そういうバカな男どもの物語。あるいはバカな男どものせいで悲惨な目に遭う女どもの物語。といっても重層的な映画であるからどちらが一方的に悪いという感じでもなく、ある場面ではそのバカな男が被害者であったりするし、ある場面では女の方が(間接的な)加害者であったりする。トータルで見ればいちばん悪いのはお金である。男の人の方がお金に惑わされやすくて女の人の方はもう少しお金をドライに捉える。その差が暴力犯罪に打って出るかある程度諦めて地道に仕事をするかの違いとして表われるわけで、愚かしくて笑えるのは当然、前者なわけです。
登場人物の搾取と被搾取、加害と被害がカチャカチャと入れ替わるメカニカルなシナリオに加えてガサ入れだろうが銃撃戦だろうがフィックスの揺るがない画面設計により誰が死んでもどうでもいいやと思えてくるあたり、シニカルな映画だ。ヒーローはいないしヴィランもいない、ここにあるのは無意味なお金と暴力だけ。色々あって念願のお金を手にした人がどうなったかと言えば、別に大して変わることもなかった。だから映画は、おそらくその人が新たなるお金を求めてまた無意味な暴力に手を染めるだろうと仄めかして終わるのだがー、まこのへんはネタバレになりますから沈黙しよう。

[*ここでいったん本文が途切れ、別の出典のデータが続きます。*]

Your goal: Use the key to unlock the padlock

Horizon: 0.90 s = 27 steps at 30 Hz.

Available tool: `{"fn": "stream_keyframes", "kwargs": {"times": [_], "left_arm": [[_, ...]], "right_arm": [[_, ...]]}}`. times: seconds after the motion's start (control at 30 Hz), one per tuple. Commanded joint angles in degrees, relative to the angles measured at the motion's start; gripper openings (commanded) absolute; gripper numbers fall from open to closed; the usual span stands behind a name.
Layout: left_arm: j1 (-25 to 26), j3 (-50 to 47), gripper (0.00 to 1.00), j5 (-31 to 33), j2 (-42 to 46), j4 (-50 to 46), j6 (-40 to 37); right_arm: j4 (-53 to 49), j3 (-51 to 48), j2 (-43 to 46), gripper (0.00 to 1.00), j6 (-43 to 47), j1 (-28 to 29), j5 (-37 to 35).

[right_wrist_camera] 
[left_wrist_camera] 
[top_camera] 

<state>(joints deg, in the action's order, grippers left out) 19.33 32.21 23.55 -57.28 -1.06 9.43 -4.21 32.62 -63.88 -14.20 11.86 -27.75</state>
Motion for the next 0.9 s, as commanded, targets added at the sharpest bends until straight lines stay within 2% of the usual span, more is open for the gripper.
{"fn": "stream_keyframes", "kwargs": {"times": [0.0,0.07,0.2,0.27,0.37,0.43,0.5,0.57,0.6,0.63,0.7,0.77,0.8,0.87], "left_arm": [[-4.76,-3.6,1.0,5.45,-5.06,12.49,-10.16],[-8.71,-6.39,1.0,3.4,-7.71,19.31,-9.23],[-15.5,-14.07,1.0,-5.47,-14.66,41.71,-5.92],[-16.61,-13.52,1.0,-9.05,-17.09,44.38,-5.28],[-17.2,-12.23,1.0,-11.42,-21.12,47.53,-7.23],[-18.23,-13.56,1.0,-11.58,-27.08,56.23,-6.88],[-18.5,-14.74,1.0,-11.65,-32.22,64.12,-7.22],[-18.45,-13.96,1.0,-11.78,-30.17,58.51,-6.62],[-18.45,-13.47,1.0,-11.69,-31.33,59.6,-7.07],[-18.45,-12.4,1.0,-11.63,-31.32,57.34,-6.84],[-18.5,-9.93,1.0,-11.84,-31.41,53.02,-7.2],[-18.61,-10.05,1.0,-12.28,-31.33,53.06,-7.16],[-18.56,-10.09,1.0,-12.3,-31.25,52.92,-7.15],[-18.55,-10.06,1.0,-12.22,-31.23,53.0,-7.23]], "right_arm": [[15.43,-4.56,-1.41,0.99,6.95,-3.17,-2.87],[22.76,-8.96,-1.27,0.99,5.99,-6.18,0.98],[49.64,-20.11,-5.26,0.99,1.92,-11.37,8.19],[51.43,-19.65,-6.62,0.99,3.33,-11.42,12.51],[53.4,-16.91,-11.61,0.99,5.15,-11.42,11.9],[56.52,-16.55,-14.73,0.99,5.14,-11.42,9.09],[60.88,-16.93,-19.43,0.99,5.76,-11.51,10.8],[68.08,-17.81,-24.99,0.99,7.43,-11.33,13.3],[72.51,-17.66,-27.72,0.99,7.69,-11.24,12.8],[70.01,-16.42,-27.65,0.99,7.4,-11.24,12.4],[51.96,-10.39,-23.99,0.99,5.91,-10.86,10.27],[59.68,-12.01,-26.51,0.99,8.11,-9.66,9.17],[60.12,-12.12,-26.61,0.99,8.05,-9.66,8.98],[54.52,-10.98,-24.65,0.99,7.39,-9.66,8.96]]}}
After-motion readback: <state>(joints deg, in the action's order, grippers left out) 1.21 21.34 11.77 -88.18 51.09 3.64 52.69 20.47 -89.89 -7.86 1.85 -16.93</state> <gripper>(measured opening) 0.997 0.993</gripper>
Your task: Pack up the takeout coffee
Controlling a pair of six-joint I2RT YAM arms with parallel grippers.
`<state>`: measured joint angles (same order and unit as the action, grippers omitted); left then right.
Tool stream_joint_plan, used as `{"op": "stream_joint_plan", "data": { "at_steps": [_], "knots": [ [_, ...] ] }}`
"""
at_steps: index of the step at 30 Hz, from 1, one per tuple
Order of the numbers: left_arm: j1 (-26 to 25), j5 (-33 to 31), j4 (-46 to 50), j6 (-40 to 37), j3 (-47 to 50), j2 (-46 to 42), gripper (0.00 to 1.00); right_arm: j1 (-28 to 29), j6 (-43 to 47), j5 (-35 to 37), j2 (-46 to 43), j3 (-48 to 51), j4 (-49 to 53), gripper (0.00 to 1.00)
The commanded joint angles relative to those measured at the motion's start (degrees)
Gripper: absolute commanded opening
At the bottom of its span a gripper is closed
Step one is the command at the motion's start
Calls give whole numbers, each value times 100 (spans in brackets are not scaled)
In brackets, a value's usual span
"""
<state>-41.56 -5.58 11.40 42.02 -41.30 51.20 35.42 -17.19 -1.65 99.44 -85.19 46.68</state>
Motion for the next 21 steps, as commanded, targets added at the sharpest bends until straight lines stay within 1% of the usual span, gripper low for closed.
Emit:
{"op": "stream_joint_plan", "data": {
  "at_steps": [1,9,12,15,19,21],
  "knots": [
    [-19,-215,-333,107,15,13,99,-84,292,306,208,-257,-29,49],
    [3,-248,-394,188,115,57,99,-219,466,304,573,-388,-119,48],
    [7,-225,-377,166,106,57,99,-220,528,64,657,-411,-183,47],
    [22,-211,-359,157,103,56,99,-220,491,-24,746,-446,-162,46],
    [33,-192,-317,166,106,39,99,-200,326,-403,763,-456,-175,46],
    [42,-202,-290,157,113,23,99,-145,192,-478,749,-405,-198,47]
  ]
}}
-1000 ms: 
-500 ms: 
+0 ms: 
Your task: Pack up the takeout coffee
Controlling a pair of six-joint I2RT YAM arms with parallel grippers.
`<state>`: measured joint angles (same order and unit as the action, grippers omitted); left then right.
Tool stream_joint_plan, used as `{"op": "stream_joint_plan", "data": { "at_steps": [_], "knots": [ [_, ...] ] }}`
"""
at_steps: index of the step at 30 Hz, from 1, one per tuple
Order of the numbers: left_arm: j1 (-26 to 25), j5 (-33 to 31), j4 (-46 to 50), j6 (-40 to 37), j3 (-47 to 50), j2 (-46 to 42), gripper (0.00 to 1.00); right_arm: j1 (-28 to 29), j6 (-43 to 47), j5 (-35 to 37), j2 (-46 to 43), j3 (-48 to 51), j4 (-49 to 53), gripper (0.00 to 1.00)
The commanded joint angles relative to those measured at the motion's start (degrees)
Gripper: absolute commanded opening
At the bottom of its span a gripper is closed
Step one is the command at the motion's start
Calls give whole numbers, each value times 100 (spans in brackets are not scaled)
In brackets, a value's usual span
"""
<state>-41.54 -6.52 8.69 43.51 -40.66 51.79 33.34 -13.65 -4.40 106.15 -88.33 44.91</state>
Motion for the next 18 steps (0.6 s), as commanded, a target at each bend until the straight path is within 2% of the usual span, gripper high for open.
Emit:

アメリカ式の資本主義がどう動くか、その中で人間はどんな風に変わっていくか、人種差別やら性差別やら障害者の困難やらあれこれの今日的なトピックをまぶして描いた、体温ゼロのオフビート社会派ノワールとしてたいへんおもしろかった。停職刑事役にわざわざメル・ギブソンを配したり、刑事の不要な暴力を見逃すまいとする社会正義が逆に更なる不要な暴力を誘発したり、黒人青年とその相棒のマイケル・ジェイ・ホワイト(いつもろくな役ではないが今回はとりわけヒドい目に遭う)にホワイト・ウォッシュを施すような良識派激怒の刺々しいブラックユーモアも、思わず苦笑いで良し。
※あと一番グッときた場面は言うまでもなくゲロ鍵チャレンジ(どんなシーンかは見て確かめよう)ですが、悪者一派の車をメルギブ&相棒ヴィンス・ヴォーンが追跡する場面もなかなかの名場面、こんなに弛緩したまったりチェイスもなかなかないが、その弛緩と倦怠が逆に後戻りできない地獄への旅路という感じで、間抜けだけれどもちょっとだけ切ないのだ(ちなみに同じようなまったり切なカーチェイスはニコラス・ウィンディング・レフンの連続ドラマ『トゥー・オールド・トゥ・ダイ・ヤング』にもあったので、この監督とレフンは感性が近いんだろう)
※※絶望局面でも無表情で軽口を叩き合うメルギブ&ヴィンス・ヴォーンの枯れバディっぷりは少しだけ超大好きな『破壊!』のエリオット・グールドとロバート・ブレイクを思わせるところ。
※※※サブマシンガンだかなんだかをパラパラ撃ってくる連中にスナイパーライフルでちょぼちょぼ応戦っていうのはちょっと珍しい銃撃戦で、無伴奏+フィックスのもたらす緊張感も素晴らしく、見物。